Cape Verde - Rise to power

Pires left Portugal in 1961 to join Cabral's Partido Africano da Independência da Guiné e Cabo Verde (PAIGC). Involved in the independence movement for Cape Verde, he served in a number of positions, including as a member of Central Committee of the PAIGC of 1965, and of the PAIGC Council of War 1967. He was re-elected as a member of the Commissão Permanenete do Comité Executivo da Luta (CEL) and of the Council of War 1970. He also was involved in the administration of liberated areas of southern Guinea-Bissau from 1971 to 1973. He was president of the National Commission of PAIGC for Cape Verde for 1973, and appointed assistant state commissioner in the first government of the Republic of Guinea Bissau in 1974. He was director of PAIGC policies during the transitional government before independence of Cape Verde in 1975.

In 1975, Pires was appointed prime minister and served in that capacity until 1991. He was elected secretary of the Partido Africano da Independência de Cabo Verde (PAICV), which replaced the PAIGC in 1981. He served as the secretary general from 1990 to 1993. He was appointed to the newly created post of party chairman in 1993. He was elected president of the party in 1997, but resigned in 2000 on announcing his candidacy for president.

President Pires was inaugurated in March 2001, after defeating Carlos Veiga in the 11 February 2001 election by just 17 votes in the second round of voting.
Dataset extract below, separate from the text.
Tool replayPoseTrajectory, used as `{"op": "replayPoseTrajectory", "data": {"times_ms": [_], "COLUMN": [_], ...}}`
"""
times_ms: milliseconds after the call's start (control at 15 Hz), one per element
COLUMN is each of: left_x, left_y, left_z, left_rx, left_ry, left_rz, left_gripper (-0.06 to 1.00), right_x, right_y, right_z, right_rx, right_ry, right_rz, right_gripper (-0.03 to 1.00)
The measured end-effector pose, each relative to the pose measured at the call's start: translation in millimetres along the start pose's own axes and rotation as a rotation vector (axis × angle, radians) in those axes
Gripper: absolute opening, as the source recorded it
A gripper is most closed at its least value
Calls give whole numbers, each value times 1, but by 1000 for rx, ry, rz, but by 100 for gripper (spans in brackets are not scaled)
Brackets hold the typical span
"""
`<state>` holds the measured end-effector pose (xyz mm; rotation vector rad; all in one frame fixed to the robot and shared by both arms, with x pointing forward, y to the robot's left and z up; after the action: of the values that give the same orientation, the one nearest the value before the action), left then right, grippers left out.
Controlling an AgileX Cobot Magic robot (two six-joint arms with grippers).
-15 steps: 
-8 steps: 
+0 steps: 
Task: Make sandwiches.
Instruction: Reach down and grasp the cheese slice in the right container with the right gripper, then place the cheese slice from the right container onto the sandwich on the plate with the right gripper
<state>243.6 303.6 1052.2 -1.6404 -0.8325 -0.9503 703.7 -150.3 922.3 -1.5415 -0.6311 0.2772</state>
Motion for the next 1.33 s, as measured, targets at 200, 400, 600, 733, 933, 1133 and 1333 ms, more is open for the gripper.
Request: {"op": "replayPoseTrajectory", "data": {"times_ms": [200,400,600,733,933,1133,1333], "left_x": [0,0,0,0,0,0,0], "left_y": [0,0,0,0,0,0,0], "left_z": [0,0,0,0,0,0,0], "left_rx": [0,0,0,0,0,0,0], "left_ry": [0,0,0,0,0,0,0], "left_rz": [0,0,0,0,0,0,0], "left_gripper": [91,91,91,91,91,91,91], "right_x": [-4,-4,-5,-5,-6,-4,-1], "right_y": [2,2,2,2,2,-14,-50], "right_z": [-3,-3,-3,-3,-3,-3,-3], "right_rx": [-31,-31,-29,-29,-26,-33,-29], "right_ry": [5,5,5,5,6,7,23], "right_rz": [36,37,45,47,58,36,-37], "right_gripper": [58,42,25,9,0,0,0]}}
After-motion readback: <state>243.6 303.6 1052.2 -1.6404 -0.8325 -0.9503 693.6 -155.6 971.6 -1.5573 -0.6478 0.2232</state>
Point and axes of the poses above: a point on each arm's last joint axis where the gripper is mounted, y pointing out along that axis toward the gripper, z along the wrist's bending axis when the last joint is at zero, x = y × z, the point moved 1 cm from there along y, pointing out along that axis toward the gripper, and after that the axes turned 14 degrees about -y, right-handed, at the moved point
Although the result was contested by Veiga, the Supreme Court upheld the election and confirmed Pires as the new president. In the legislative elections held on 14 January 2001, Pires's PAICV party took 47.3% of the vote, obtaining 40 parliamentary seats. The incumbent Movimento Para Democracia (MPD) followed with 39.8% of the votes and 30 seats. The Democratic Alliance for Change (ADM) took 6% and 2 seats, while other parties gained only 6.9% of the vote.